Return exactly the lines of the records below, starting at the line that contains "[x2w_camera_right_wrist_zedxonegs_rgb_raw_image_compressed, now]" and ending at the line that contains "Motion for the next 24", with both of those lines kept.
═══ Given records ═══
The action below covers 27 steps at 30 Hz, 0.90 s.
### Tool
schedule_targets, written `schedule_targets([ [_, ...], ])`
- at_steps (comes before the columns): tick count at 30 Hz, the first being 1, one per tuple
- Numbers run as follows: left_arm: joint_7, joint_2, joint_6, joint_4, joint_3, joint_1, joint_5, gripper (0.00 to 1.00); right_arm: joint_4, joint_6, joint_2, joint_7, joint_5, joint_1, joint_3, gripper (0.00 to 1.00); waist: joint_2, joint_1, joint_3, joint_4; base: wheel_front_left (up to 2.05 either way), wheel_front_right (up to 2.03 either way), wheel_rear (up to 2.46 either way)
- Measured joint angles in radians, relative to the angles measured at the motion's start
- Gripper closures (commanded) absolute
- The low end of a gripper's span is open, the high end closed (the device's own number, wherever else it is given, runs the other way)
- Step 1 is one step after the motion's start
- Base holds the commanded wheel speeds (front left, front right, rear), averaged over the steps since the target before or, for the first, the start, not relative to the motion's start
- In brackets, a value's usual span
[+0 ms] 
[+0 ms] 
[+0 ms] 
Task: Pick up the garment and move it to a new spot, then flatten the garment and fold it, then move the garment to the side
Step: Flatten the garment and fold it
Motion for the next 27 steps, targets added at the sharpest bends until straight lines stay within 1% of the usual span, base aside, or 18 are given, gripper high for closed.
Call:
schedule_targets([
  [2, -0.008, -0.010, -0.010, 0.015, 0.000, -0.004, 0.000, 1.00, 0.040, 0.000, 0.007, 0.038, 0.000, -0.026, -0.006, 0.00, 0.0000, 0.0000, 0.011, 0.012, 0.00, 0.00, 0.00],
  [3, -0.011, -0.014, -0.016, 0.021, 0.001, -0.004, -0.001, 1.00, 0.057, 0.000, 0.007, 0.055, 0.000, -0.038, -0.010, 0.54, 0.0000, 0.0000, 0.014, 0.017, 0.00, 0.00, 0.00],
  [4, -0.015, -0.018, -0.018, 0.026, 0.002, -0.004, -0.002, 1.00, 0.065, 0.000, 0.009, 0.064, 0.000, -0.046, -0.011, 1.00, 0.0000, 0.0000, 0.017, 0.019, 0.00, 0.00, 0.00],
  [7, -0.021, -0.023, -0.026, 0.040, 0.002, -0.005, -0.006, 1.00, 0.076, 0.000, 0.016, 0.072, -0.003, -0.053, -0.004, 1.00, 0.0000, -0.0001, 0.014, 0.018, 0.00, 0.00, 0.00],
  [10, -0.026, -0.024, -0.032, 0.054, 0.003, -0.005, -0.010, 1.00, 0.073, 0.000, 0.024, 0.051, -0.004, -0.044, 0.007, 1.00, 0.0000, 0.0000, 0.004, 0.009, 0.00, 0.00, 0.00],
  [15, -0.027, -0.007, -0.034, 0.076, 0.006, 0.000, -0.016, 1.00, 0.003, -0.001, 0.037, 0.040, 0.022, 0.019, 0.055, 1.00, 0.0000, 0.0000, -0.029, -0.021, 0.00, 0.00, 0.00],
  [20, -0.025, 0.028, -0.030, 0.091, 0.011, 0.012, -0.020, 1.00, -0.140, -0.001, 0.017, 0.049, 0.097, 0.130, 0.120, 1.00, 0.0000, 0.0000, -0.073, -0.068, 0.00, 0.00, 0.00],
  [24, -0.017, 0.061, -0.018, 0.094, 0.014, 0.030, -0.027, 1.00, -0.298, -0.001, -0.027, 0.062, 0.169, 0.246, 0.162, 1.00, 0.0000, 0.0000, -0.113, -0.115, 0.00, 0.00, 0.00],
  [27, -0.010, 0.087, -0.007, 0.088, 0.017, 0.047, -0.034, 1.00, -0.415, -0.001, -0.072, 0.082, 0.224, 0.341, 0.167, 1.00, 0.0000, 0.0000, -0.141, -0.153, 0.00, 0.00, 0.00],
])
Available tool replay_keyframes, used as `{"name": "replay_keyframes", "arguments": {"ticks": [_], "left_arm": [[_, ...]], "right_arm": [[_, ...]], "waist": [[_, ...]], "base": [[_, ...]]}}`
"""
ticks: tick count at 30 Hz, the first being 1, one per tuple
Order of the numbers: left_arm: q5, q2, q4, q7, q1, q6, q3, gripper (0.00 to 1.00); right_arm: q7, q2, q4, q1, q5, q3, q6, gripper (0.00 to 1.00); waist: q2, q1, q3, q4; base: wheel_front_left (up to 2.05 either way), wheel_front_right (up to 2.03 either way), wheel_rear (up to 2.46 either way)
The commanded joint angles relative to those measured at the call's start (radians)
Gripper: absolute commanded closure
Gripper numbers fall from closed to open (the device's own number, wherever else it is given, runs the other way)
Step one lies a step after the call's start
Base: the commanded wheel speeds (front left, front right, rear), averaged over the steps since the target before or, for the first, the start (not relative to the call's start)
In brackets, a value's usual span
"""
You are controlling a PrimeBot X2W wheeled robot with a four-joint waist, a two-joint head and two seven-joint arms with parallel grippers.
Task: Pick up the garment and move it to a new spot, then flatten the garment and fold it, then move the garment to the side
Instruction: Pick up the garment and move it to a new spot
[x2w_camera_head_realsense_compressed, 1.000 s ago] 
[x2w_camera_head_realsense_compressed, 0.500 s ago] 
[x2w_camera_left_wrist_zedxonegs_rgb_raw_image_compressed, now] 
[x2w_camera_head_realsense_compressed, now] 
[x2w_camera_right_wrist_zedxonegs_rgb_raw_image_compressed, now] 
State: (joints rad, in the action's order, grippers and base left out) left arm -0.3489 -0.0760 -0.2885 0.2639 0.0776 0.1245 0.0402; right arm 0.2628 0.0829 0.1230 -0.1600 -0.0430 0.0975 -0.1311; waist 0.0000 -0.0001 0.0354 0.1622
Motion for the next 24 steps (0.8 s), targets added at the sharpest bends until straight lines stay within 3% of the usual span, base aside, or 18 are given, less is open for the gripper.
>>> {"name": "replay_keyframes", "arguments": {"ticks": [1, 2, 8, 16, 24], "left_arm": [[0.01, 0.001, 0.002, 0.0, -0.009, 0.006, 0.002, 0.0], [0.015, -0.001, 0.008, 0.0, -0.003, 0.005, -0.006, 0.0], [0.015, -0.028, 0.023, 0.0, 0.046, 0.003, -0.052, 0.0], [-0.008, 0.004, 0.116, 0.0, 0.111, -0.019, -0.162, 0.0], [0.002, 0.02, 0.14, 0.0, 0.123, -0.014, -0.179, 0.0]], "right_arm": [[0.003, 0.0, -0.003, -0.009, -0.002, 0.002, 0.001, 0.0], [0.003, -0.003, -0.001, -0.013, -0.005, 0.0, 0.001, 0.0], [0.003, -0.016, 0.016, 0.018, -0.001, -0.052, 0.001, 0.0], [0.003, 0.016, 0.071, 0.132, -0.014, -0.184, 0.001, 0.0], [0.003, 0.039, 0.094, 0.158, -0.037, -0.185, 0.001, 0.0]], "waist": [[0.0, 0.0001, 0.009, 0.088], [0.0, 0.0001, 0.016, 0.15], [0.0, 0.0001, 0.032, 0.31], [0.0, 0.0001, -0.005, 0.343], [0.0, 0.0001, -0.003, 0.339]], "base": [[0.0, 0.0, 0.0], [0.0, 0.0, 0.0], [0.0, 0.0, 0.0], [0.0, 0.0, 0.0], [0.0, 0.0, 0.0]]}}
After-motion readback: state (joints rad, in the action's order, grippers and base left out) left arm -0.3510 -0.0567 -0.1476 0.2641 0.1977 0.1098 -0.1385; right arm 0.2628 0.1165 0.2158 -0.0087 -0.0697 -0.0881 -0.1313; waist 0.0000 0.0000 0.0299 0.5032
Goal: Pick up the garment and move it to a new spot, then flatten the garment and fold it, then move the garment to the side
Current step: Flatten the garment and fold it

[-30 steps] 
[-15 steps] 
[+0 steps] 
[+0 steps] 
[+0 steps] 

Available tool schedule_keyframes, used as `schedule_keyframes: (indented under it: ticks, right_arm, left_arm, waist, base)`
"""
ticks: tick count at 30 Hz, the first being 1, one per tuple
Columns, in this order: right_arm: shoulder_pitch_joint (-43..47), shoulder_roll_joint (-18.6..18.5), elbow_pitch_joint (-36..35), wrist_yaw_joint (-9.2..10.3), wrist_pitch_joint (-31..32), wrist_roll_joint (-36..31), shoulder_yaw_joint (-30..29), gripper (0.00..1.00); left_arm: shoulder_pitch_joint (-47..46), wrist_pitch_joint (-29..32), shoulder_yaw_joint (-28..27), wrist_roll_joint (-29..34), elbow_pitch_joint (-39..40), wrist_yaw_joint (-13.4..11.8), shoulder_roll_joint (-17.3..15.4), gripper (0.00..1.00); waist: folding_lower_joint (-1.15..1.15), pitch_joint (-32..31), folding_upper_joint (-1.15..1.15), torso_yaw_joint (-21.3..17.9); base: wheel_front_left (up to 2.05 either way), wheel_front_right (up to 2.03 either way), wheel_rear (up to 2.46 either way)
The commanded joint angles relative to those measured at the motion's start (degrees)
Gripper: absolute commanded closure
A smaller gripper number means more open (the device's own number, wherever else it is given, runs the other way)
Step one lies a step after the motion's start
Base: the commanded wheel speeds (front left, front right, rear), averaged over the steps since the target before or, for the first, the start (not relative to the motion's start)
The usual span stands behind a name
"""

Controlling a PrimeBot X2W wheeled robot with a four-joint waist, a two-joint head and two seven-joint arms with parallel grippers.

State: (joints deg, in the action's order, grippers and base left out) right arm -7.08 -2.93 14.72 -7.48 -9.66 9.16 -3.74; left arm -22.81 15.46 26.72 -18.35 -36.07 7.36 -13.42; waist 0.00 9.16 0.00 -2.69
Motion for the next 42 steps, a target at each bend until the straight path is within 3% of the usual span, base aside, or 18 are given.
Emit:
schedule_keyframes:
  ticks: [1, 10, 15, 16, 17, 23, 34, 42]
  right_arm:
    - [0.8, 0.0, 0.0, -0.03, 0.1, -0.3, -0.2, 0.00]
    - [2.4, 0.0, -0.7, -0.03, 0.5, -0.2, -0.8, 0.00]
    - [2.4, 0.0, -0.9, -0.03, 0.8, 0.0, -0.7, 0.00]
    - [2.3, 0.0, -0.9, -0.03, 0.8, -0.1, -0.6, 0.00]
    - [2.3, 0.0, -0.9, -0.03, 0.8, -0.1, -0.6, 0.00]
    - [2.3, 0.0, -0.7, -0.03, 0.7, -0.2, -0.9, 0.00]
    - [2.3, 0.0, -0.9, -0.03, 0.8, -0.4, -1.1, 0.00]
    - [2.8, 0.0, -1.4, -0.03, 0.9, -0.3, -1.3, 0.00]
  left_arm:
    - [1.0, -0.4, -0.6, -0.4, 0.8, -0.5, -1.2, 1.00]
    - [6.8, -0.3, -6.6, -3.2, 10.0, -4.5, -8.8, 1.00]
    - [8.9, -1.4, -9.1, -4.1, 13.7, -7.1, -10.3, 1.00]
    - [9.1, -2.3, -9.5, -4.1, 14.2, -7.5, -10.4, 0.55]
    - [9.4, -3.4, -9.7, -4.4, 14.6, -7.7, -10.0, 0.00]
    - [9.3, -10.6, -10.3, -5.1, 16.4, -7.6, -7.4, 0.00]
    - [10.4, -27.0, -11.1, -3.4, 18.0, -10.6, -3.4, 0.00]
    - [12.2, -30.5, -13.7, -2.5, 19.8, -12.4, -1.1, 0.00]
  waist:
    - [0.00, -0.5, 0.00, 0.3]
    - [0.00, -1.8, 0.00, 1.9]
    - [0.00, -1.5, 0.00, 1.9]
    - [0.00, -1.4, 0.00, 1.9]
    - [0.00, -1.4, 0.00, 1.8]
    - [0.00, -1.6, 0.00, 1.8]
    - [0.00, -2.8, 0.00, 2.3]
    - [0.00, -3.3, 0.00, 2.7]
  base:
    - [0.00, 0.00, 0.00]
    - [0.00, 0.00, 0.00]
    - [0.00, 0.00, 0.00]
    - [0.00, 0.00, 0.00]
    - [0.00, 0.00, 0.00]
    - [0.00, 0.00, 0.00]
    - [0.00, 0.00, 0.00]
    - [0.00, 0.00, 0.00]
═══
Solution to the problem:
[x2w_camera_right_wrist_zedxonegs_rgb_raw_image_compressed, now] 
State: (joints rad, in the action's order, grippers and base left out) left arm -0.3489 -0.0760 -0.2885 0.2639 0.0776 0.1245 0.0402; right arm 0.2628 0.0829 0.1230 -0.1600 -0.0430 0.0975 -0.1311; waist 0.0000 -0.0001 0.0354 0.1622
Motion for the next 24 steps (0.8 s), targets added at the sharpest bends until straight lines stay within 3% of the usual span, base aside, or 18 are given, less is open for the gripper.

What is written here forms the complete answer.